What you have to do> Copy precisely the first line of the material below and every later line, stopping with the line that contains "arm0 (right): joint".

──────── Input records

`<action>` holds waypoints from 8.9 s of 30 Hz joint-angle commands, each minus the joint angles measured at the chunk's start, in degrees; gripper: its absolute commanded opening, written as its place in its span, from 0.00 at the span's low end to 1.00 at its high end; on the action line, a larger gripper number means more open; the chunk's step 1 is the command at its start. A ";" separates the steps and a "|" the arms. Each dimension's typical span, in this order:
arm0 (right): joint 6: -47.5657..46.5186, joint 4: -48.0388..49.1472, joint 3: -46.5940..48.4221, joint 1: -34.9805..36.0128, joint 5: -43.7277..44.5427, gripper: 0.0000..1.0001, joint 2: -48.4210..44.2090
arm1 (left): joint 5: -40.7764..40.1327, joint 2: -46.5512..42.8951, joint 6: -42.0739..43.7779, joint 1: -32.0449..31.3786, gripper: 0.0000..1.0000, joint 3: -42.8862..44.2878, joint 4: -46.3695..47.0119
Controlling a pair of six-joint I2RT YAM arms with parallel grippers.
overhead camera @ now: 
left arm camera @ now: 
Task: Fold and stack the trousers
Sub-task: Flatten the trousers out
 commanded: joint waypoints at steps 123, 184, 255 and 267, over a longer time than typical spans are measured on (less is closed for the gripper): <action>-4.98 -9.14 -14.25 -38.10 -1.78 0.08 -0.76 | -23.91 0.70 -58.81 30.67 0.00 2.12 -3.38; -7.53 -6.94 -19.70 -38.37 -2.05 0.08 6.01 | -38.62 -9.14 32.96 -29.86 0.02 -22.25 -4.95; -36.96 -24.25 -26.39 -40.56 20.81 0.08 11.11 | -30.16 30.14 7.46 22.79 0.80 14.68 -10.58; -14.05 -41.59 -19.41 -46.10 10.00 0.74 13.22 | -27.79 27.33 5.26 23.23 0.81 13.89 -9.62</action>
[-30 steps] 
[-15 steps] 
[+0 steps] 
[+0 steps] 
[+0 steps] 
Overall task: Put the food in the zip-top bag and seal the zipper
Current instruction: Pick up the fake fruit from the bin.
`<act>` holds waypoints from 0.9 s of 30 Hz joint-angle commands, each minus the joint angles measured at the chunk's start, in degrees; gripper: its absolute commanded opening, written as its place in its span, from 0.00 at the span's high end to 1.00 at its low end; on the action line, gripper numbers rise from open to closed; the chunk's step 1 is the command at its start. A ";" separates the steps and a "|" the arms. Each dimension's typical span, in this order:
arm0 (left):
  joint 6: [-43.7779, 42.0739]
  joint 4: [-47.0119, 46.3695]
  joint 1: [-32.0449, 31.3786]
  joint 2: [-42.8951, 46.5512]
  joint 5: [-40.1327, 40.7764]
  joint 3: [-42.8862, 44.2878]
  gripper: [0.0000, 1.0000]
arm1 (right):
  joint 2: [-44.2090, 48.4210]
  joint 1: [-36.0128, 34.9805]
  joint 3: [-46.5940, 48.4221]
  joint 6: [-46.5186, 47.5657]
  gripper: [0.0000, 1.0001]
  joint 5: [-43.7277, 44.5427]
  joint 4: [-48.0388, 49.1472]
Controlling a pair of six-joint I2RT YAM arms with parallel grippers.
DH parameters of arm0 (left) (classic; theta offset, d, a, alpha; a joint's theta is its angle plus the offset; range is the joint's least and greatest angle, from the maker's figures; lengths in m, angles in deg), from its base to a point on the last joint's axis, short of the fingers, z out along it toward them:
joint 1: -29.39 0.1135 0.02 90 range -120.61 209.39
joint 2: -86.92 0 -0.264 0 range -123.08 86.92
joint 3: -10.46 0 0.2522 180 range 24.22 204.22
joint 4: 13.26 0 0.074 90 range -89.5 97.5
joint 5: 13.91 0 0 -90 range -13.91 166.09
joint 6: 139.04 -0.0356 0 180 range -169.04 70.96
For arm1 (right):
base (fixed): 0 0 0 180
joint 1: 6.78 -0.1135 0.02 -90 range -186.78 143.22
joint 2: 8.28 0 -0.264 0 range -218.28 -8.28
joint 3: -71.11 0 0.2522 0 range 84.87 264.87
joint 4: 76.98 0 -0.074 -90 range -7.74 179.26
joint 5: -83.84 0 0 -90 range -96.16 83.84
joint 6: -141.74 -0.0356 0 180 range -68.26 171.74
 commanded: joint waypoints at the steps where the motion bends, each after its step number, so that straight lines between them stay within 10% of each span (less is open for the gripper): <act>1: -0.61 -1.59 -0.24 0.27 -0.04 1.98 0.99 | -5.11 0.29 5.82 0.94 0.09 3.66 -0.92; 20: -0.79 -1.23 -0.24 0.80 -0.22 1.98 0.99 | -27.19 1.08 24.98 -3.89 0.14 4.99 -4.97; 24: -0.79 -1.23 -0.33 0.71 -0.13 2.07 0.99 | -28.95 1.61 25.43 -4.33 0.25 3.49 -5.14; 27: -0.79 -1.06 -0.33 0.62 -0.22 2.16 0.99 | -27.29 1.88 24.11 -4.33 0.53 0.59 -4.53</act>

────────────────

Task solution>
`<action>` holds waypoints from 8.9 s of 30 Hz joint-angle commands, each minus the joint angles measured at the chunk's start, in degrees; gripper: its absolute commanded opening, written as its place in its span, from 0.00 at the span's low end to 1.00 at its high end; on the action line, a larger gripper number means more open; the chunk's step 1 is the command at its start. A ";" separates the steps and a "|" the arms. Each dimension's typical span, in this order:
arm0 (right): joint 6: -47.5657..46.5186, joint 4: -48.0388..49.1472, joint 3: -46.5940..48.4221, joint 1: -34.9805..36.0128, joint 5: -43.7277..44.5427, gripper: 0.0000..1.0001, joint 2: -48.4210..44.2090

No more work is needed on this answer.